Background information
- Origin: Burlington, Vermont
- Genres: Celtic rock
- Years active: 1999 – present
- Label: Kynsfolk Records
- Members: Aron Garceau Iain Mac Harg Hazen Metro Andy Smith Caleb Bronz
- Past members: Willa Davie Dan Houghton Andrew Adams Jeff Margolis Peter Kelly
- Website: http://www.prydein.com

= Prydein (band) =

American Celtic rock group

Prydein is an American Celtic rock group formed in 1999. They are notable for their use of bagpipes in a rock band setting. They were formed in Burlington, Vermont, and have released five albums to date. Prydein has played many major festivals up and down the East Coast and the Midwest United States, including the Celtic Classic, New Hampshire Highland Games, and the Detroit Highland Games, and have been featured at the Eastern States Exposition for five years and the New World Festival for 10 years.

==History==

===1995-1998: Whisky Before Breakfast===
Prydein came about when the band Whisky Before Breakfast split up and the members went different ways. Whisky Before Breakfast started in March 1996 by a group of University of Vermont students. Three out of five of the members came from the UVM Living and Learning Center's "Experimental Music Program." Joined by traditional bagpiper Iain MacHarg (Highland and Lowland bagpipes, flute, penny whistle) and fiddler Ellery Klein (later of Gaelic Storm), Whisky Before Breakfast released its first official CD in April 1997, titled Hell's Brook. Originally recorded in September 1996, the album came out after Whisky's fiddler, Ellery, had moved to Japan to teach English. Throughout the year, the remaining four (Aron Garceau, Sam Hooker, Eric Garland and Iain MacHarg) went on to form a Celtic-rock quartet. The band's sound changed immensely, filling out the parts to counter the loss of the fiddle.

In 1998, the group produced and recorded its second album, Time Well Spent. After the release of this album and a summer tour, the group broke up after playing the Celtic Classic.

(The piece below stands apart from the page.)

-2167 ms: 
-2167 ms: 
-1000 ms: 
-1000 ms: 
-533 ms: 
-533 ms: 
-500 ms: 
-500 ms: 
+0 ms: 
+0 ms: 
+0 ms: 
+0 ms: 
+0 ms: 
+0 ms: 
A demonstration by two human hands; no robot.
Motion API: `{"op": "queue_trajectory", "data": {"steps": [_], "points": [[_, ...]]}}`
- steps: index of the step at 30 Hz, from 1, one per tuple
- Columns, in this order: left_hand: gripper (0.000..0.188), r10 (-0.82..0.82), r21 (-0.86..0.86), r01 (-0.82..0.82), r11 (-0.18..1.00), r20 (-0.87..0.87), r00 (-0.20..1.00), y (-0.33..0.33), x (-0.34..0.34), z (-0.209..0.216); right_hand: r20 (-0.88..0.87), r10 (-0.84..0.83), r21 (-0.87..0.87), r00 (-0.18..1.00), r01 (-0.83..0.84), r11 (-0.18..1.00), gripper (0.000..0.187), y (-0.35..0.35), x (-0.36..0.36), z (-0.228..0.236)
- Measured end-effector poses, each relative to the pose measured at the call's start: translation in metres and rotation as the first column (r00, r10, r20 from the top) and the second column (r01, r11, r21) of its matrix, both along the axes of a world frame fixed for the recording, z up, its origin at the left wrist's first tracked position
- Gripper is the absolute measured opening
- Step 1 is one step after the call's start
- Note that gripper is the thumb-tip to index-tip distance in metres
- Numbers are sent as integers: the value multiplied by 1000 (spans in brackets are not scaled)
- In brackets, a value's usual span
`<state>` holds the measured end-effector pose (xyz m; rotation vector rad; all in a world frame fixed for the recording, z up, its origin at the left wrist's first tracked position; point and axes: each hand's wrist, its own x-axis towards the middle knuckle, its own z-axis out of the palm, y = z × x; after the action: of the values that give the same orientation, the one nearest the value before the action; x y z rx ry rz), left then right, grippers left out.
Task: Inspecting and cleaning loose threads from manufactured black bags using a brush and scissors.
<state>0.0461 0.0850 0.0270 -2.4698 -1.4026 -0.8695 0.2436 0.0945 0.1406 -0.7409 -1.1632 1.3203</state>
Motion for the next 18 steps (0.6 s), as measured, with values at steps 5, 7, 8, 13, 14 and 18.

===1999-2000: Early days===
Prydein was formed in 1999, just after the breakup of Whisky Before Breakfast. Aron Garceau and Iain MacHarg decided that they wanted to continue on in the genre and had a lot of music left to play. Their first album, Unfinished Business, came out in 1999 with Peter Kelly on drums. The role of bass wasn't filled when work on the CD first started. Vermont musician Aaron Flynn played bass on half the album and Jeff Margolis was later recruited to become Prydein's fourth member and finished playing the rest of the bass parts. After touring in support of the album for a year, taking the band to Virginia and New Hampshire, Aron and Iain decided to end the band for a while, as busy schedules and personality conflicts came into play.

===2001-2005: Middle years===
In 2001, Iain got a call to perform at the New World Festival in Randolph, Vermont. Pete and Jeff had already left the band, so Iain recruited Andrew Adams to play the part of drummer and Aron recruited a bassist. Aron had been playing in the jazz sextet Jazzmosis, and he recruited Jazzmosis bassist Andy Smith to Prydein. With this lineup, the band performed in Florida for the SASF Highland Games and New World Festival every year. The boys were joined by a fifth member, Hazen Metro on highland bagpipes, a student of Iain's and member of Iain's Catamount Pipe Band.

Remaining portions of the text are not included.